Data entries:
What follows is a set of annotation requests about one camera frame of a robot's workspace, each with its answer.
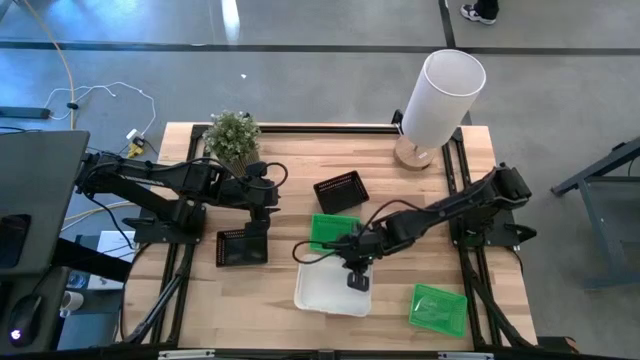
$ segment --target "black cable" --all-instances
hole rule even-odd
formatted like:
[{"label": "black cable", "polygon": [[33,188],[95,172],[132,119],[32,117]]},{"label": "black cable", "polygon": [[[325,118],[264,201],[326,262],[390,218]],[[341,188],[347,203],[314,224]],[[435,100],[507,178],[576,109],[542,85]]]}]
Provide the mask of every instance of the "black cable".
[{"label": "black cable", "polygon": [[121,341],[124,341],[124,291],[125,291],[125,286],[127,286],[127,282],[129,281],[129,276],[131,275],[131,271],[133,270],[133,266],[136,264],[136,261],[145,252],[145,250],[147,250],[147,248],[150,245],[151,245],[150,243],[142,245],[140,247],[140,250],[133,256],[133,260],[131,260],[131,267],[129,268],[129,271],[127,272],[127,275],[125,276],[125,279],[122,282],[122,293],[120,294],[120,316],[119,316],[120,318],[119,318],[119,323],[117,325],[119,327],[119,330],[120,330],[120,337],[122,338]]},{"label": "black cable", "polygon": [[[362,229],[360,229],[360,232],[358,232],[358,236],[357,238],[360,239],[362,237],[362,234],[364,234],[365,230],[367,229],[367,227],[369,227],[369,225],[371,225],[371,222],[373,222],[373,219],[375,219],[376,216],[378,216],[378,214],[384,210],[384,208],[386,208],[387,206],[393,204],[393,203],[401,203],[404,205],[407,205],[408,207],[417,210],[417,211],[421,211],[421,212],[437,212],[438,210],[428,210],[428,209],[423,209],[421,207],[418,207],[417,205],[414,205],[408,201],[405,200],[401,200],[401,199],[396,199],[396,200],[391,200],[391,201],[387,201],[386,203],[384,203],[382,206],[380,206],[378,208],[378,210],[376,210],[373,215],[371,215],[371,217],[369,218],[369,220],[367,220],[367,222],[364,224],[364,226],[362,227]],[[387,215],[385,217],[383,217],[381,220],[386,219],[387,217],[391,216]]]},{"label": "black cable", "polygon": [[133,165],[129,165],[129,164],[124,164],[124,163],[118,163],[118,162],[110,162],[110,163],[104,163],[104,164],[96,165],[89,171],[89,173],[85,177],[84,181],[82,182],[82,187],[84,187],[84,184],[87,182],[87,180],[89,180],[89,178],[91,176],[93,176],[99,169],[104,168],[104,167],[108,167],[108,166],[117,165],[117,166],[129,168],[129,169],[143,170],[143,171],[149,171],[149,172],[164,172],[164,171],[179,169],[181,167],[185,167],[185,166],[187,166],[189,164],[192,164],[194,162],[199,162],[199,161],[212,161],[212,162],[218,164],[225,171],[227,171],[229,174],[231,174],[232,177],[234,177],[236,180],[238,180],[239,183],[241,183],[242,185],[244,185],[244,186],[246,186],[248,188],[255,189],[255,190],[273,190],[273,189],[277,189],[280,186],[282,186],[282,184],[284,184],[285,181],[287,181],[287,178],[289,177],[289,170],[287,169],[286,166],[284,166],[284,164],[279,163],[279,162],[270,162],[268,164],[265,164],[264,169],[268,168],[269,166],[279,166],[284,170],[284,177],[282,178],[282,180],[279,183],[277,183],[277,184],[275,184],[273,186],[264,186],[264,187],[263,186],[255,186],[255,185],[251,185],[248,182],[242,180],[240,177],[235,176],[233,174],[233,171],[231,171],[231,169],[229,169],[226,165],[221,163],[220,160],[214,159],[214,158],[210,158],[210,157],[200,157],[200,158],[196,158],[196,159],[193,159],[193,160],[181,162],[181,163],[178,163],[178,164],[175,164],[175,165],[167,166],[167,167],[161,168],[161,169],[146,169],[146,168],[141,168],[141,167],[137,167],[137,166],[133,166]]},{"label": "black cable", "polygon": [[631,167],[633,166],[634,161],[636,161],[635,158],[629,163],[629,167],[627,168],[627,176],[631,176]]},{"label": "black cable", "polygon": [[125,151],[125,149],[128,147],[129,147],[129,143],[124,144],[124,147],[120,149],[120,151],[118,151],[118,155],[122,154],[122,152]]},{"label": "black cable", "polygon": [[160,156],[160,154],[158,154],[158,151],[156,151],[156,148],[154,148],[153,145],[151,144],[151,141],[145,140],[144,143],[149,145],[149,147],[151,148],[151,151],[153,151],[157,156]]},{"label": "black cable", "polygon": [[17,127],[13,127],[13,126],[0,126],[0,129],[5,129],[5,130],[15,130],[17,132],[27,132],[27,129],[22,129],[22,128],[17,128]]},{"label": "black cable", "polygon": [[300,260],[297,256],[296,256],[296,250],[298,249],[299,246],[304,245],[304,244],[324,244],[323,242],[320,241],[300,241],[299,243],[295,244],[293,246],[293,251],[291,251],[291,256],[293,256],[293,260],[295,260],[298,264],[303,264],[303,265],[311,265],[311,264],[315,264],[317,262],[320,262],[326,258],[328,258],[331,255],[334,255],[337,250],[333,250],[330,253],[327,253],[325,255],[322,255],[321,257],[315,259],[315,260],[311,260],[311,261],[305,261],[305,260]]},{"label": "black cable", "polygon": [[246,186],[246,187],[248,187],[248,188],[251,188],[251,189],[256,189],[256,190],[272,190],[272,189],[277,189],[277,188],[279,188],[280,186],[282,186],[282,184],[284,184],[284,183],[285,183],[285,181],[287,181],[287,178],[289,177],[289,170],[287,169],[287,167],[286,167],[286,166],[284,166],[284,164],[279,163],[279,162],[270,162],[270,163],[267,163],[267,164],[264,166],[264,169],[267,169],[269,166],[274,166],[274,165],[275,165],[275,166],[279,166],[279,167],[281,167],[281,168],[282,168],[282,170],[284,170],[284,178],[283,178],[279,183],[277,183],[276,185],[273,185],[273,186],[265,186],[265,187],[262,187],[262,186],[255,186],[255,185],[251,185],[251,184],[249,184],[248,182],[246,182],[246,181],[244,181],[244,180],[240,179],[239,177],[235,176],[235,175],[233,174],[233,171],[231,171],[231,169],[229,169],[225,164],[223,164],[222,162],[220,162],[220,160],[218,160],[218,159],[214,159],[214,158],[211,158],[211,157],[199,157],[199,158],[195,158],[195,159],[192,159],[192,160],[189,160],[189,161],[185,161],[185,162],[182,162],[182,163],[179,163],[179,164],[175,164],[175,165],[172,165],[172,166],[169,166],[169,167],[166,167],[166,168],[162,168],[162,169],[153,169],[153,170],[151,170],[151,172],[162,172],[162,171],[174,170],[174,169],[178,169],[178,168],[181,168],[181,167],[187,166],[187,165],[192,164],[192,163],[194,163],[194,162],[198,162],[198,161],[205,161],[205,160],[206,160],[206,161],[211,161],[211,162],[214,162],[214,163],[216,163],[216,164],[220,165],[220,166],[221,166],[223,169],[225,169],[229,174],[231,174],[234,178],[236,178],[236,180],[238,180],[238,182],[239,182],[239,183],[241,183],[242,185],[244,185],[244,186]]},{"label": "black cable", "polygon": [[84,196],[86,196],[87,199],[91,200],[91,202],[93,202],[94,204],[96,204],[96,205],[100,206],[101,208],[103,208],[109,214],[109,217],[111,218],[111,221],[113,222],[113,225],[116,227],[116,229],[118,229],[118,231],[120,232],[120,235],[122,235],[122,237],[124,237],[124,239],[127,240],[127,244],[129,244],[129,248],[131,250],[135,250],[133,248],[133,245],[131,245],[131,240],[129,240],[129,237],[127,237],[127,235],[124,233],[124,231],[122,231],[120,226],[118,226],[118,221],[116,220],[116,217],[113,216],[113,212],[111,212],[111,209],[109,209],[108,207],[104,206],[102,203],[98,202],[97,200],[89,197],[89,195],[87,195],[86,193],[84,194]]},{"label": "black cable", "polygon": [[32,294],[35,294],[35,292],[38,290],[38,288],[40,287],[40,285],[42,285],[42,283],[44,282],[44,280],[47,278],[47,276],[49,276],[49,274],[51,273],[51,271],[54,269],[53,266],[49,265],[49,267],[47,268],[47,270],[45,270],[45,272],[40,276],[40,279],[38,279],[38,282],[36,283],[36,285],[33,287],[33,289],[31,290]]},{"label": "black cable", "polygon": [[10,132],[0,133],[0,136],[2,136],[2,135],[12,135],[12,134],[24,134],[24,133],[28,133],[28,132],[40,132],[40,131],[42,131],[41,129],[22,129],[22,128],[17,128],[17,127],[13,127],[13,126],[0,126],[0,129],[13,130],[13,131],[10,131]]},{"label": "black cable", "polygon": [[524,265],[522,264],[522,259],[520,258],[520,255],[518,254],[518,252],[512,246],[505,246],[505,247],[507,248],[507,250],[513,253],[513,255],[516,256],[516,258],[518,259],[518,262],[520,263],[520,273],[524,274]]}]

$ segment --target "green plant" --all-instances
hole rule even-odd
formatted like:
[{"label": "green plant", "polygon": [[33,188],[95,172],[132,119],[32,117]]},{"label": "green plant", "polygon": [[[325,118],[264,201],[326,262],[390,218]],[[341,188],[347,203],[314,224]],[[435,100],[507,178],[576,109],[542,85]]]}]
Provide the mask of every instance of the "green plant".
[{"label": "green plant", "polygon": [[253,116],[223,111],[212,118],[213,126],[202,134],[202,138],[206,150],[216,154],[218,159],[231,163],[258,150],[256,139],[260,135],[260,128]]}]

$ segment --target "green plastic tray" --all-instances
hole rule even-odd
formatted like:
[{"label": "green plastic tray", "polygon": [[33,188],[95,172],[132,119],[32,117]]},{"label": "green plastic tray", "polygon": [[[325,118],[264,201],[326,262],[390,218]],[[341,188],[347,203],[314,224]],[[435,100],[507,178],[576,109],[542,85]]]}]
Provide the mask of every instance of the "green plastic tray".
[{"label": "green plastic tray", "polygon": [[467,325],[467,298],[416,284],[409,310],[409,323],[447,335],[463,337]]},{"label": "green plastic tray", "polygon": [[[354,224],[360,222],[360,218],[353,216],[337,216],[314,214],[311,217],[311,241],[332,242],[342,235],[354,230]],[[331,250],[322,248],[321,244],[311,243],[311,250],[327,253]]]}]

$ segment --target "table leg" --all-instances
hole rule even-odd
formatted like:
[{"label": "table leg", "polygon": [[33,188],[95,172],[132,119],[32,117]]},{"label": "table leg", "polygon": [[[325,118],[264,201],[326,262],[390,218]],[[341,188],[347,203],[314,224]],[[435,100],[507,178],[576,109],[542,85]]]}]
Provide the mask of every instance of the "table leg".
[{"label": "table leg", "polygon": [[562,196],[569,190],[577,189],[580,182],[584,179],[590,176],[606,175],[638,156],[640,156],[640,138],[613,148],[609,155],[596,161],[594,164],[588,166],[586,169],[573,175],[559,185],[552,187],[551,192],[556,196]]}]

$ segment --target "black plastic basket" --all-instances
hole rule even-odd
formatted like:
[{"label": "black plastic basket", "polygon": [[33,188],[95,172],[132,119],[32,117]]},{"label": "black plastic basket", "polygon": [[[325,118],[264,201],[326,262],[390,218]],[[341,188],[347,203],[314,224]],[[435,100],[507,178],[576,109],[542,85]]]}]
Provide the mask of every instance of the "black plastic basket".
[{"label": "black plastic basket", "polygon": [[369,201],[369,194],[357,171],[317,183],[313,189],[325,214],[335,214]]},{"label": "black plastic basket", "polygon": [[216,267],[260,265],[268,261],[267,236],[245,236],[244,230],[219,231]]}]

Problem requirements: Check each line of the records above for the string "instances", and report every line that has it.

Problem solution:
$ segment --target "black cable" --all-instances
$ segment --target "green plant" --all-instances
$ segment --target "green plastic tray" --all-instances
$ segment --target "table leg" --all-instances
$ segment --target "black plastic basket" --all-instances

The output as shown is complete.